If opponents of the double possessive were right, you’d have to replace the “yours” with “you,” which would leave you with “a friend of you.” There’s a reason no one uses that construction. It’s unidiomatic, unlike “a friend of yours,” which is standard.

Now imagine you’re talking not about friends, but about the stories they tell. You might, at some point, want to make reference to “a story of Jane’s.” But if you believed that the double possessive was a no-no, you’d be left with “a story of Jane,” which has a different meaning entirely. Similarly, Garner compares “a bone of the dog’s” with “a bone of the dog.” In the latter, it’s completely unclear whether you’re talking about the dog’s dinner or its skeletal structure.
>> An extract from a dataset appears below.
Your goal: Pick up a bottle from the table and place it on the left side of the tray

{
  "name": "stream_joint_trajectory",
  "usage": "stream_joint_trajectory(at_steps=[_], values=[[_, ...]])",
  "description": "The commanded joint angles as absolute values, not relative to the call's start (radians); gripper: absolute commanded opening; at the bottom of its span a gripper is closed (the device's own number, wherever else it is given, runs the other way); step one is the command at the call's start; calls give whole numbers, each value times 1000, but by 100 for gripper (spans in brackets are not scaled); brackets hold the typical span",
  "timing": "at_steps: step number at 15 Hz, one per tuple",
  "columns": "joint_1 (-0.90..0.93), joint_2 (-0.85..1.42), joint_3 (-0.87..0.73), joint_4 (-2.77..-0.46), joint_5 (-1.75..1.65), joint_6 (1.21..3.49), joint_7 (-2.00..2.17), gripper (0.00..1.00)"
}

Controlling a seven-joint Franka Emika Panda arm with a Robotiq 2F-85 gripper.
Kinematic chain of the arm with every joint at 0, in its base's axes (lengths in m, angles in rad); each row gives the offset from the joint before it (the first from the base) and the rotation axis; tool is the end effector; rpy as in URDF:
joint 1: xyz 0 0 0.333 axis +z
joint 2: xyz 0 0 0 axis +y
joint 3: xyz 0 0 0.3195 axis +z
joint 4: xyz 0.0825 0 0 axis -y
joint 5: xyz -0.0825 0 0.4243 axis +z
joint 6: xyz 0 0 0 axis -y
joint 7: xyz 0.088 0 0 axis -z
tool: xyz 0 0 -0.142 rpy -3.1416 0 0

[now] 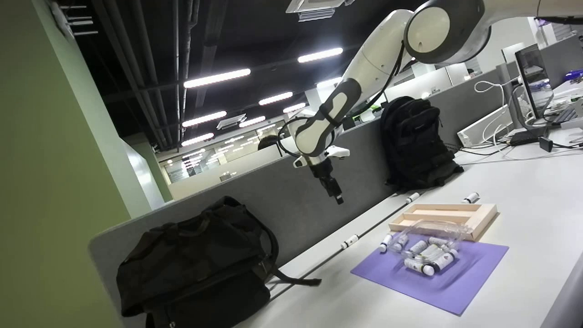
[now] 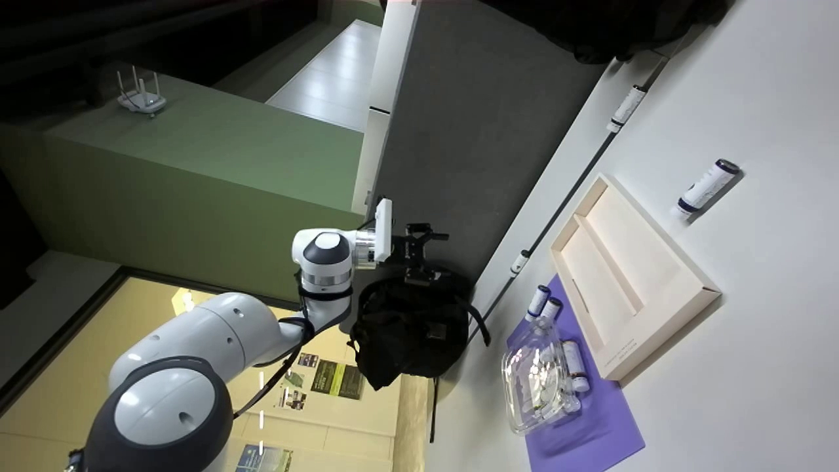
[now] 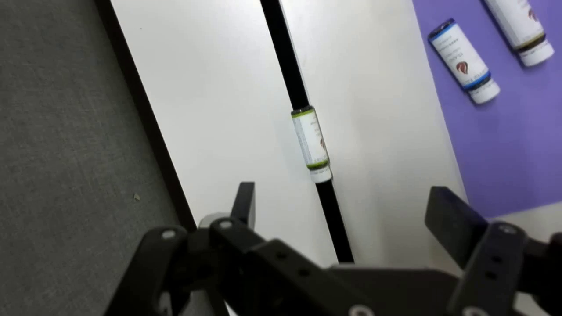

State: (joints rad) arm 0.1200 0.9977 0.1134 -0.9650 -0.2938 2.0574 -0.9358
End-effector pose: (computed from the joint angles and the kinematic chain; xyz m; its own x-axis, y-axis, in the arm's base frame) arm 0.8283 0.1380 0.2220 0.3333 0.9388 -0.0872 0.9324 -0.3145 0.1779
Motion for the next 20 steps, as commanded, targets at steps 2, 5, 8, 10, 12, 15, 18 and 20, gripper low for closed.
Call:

A lot of people readily believe any supposed grammar no-no they hear (hence the widespread myth that you can’t split an infinitive, or end a sentence with a preposition). But when one expert says you can’t do something and another says you can, it’s clear that the first doesn’t have enough authority to issue prohibitions.

Besides, pretty much anyone can claim authority on these matters — and they do. So I usually check multiple sources.

“The double-negative is a perfectly acceptable, perfectly normal form in modern English,” writes “Merriam-Webster’s Dictionary of English Usage.”

“The Chicago Manual of Style,” the ultimate authority in the minds of most book editors, allows it as well: “The possessive form may be preceded by ‘of’ where one of several is implied. ‘A friend of Dick’s’ and ‘a friend of his’ are equally acceptable.”

Anyone who tells you different is no friend of mine.